Monday, June 8, 2009

Broadband Wireless Internet Access (BWIA)

Most others call it Broadband Wireless Access (BWA). Others call it Wireless Broadband.

But from the beginning, I've called it Broadband Wireless Internet Access, because I think all four words are required to explain exactly what it is I'm talking about.

Broadband - has to be fast, otherwise it doesn't do much for you. Slow Wireless Internet Access is better than nothing... OK for email, but that's about it. You simply can't do very much with slow Internet Access these days - Google's Gmail wouldn't work, for example.

Wireless - there's a lot of situations where wireless makes a huge difference in "routing around" the unavailability of wired Broadband Internet Access, the unaffordability of wired Broadband Internet Access, or just basic reliability other issues... like when your wired Broadband Internet Access provider(s) decide to charge you userious rates for (gasp!) actually using your wired Broadband Internet Access account for completely legal things like downloading High Definition (HD) movies from Netflix or iTunes.

Internet - Isenberg makes this point very well:
In the big picture, We're building interconnectedness.
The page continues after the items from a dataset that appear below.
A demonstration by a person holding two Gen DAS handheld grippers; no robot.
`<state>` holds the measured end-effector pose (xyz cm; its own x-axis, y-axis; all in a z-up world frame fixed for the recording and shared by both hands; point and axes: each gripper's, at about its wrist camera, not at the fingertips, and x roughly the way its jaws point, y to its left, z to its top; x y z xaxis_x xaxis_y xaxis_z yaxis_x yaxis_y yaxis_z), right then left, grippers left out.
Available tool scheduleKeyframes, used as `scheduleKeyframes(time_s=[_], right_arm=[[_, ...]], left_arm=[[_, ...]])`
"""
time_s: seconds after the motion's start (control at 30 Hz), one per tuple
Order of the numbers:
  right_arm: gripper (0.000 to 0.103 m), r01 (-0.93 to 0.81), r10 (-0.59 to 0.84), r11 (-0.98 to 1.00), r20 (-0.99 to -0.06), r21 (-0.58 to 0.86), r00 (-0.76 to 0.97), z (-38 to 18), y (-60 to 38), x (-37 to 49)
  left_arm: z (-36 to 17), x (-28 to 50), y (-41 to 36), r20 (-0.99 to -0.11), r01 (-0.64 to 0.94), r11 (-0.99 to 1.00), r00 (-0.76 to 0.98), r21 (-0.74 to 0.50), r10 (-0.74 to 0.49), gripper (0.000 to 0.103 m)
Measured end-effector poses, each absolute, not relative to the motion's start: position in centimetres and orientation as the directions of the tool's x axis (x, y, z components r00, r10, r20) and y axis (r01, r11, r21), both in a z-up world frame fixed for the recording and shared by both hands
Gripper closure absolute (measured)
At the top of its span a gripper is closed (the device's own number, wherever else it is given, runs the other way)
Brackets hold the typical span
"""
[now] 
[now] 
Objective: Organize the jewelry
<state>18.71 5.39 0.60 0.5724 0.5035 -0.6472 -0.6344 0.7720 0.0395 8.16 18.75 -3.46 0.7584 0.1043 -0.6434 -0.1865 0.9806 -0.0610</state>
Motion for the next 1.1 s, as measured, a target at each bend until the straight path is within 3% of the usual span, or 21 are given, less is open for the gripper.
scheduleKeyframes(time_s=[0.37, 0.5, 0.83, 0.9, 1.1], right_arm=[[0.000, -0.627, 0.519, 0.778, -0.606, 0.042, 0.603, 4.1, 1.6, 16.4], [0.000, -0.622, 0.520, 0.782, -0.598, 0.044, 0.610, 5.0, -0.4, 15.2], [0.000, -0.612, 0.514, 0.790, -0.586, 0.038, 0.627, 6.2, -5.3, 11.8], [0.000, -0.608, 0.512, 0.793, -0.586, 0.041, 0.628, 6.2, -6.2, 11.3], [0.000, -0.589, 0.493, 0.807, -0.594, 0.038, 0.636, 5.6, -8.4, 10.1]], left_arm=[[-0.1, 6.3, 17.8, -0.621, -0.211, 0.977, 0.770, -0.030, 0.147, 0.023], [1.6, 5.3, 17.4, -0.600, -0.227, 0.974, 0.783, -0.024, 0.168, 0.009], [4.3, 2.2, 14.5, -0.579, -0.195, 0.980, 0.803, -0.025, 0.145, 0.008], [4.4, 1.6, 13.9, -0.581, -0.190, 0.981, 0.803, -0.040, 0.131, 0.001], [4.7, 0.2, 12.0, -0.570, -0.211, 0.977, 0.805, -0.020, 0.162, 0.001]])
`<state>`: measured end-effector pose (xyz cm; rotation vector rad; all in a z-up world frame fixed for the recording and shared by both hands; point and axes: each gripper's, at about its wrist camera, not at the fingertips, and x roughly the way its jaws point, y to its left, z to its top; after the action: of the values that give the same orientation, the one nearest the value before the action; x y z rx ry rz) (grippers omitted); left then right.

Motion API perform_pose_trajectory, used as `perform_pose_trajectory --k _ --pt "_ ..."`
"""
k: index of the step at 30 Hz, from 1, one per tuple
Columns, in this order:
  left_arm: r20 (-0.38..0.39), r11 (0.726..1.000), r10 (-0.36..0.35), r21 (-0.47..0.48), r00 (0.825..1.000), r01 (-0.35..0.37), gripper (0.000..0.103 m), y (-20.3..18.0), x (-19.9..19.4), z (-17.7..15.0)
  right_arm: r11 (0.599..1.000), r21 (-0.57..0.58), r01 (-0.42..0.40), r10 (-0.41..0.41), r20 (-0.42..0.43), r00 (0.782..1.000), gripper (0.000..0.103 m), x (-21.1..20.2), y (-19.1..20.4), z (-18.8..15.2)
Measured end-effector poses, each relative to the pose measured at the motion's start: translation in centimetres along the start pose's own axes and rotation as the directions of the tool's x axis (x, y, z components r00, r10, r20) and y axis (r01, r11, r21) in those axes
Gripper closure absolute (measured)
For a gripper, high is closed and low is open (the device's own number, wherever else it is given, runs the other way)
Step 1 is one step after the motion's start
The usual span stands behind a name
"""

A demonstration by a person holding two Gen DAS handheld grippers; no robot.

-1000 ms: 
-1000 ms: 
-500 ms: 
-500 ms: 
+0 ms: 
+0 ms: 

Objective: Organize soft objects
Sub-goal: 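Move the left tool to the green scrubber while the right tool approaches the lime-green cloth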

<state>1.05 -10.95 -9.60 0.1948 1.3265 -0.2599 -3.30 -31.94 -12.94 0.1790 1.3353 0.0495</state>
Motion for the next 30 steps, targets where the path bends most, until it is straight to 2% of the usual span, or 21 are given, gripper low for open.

We're connecting every person on this planet with every other person. We're creating new ways to share experience. We're building new ways for buyers to find sellers, for manufacturers to find raw materials, for innovators to rub up against new ideas. We're creating a new means to distribute our small planet's limited resources.

Put another way, if the Broadband (whatever medium) Access isn't Internet... it doesn't matter. Isenberg doesn't make reference as to why a lot of promising vital services went down to ruin, like AOL, Compu$erve, The Source, MCI Mail, even a favorite example of mine, PC Mag Net... they were closed ecosystems that ultimately paled in comparison to the riches of information available on the Internet.

Access - In the end, it matters that you can get to it by ordinary people. In my mind, that definition excluded things like backhaul, Intranets, etc. but I've since concluded that backhaul and Intranets are valuable for ordinary people, so my definition of Access has expaned to encompass backhaul and Intranets.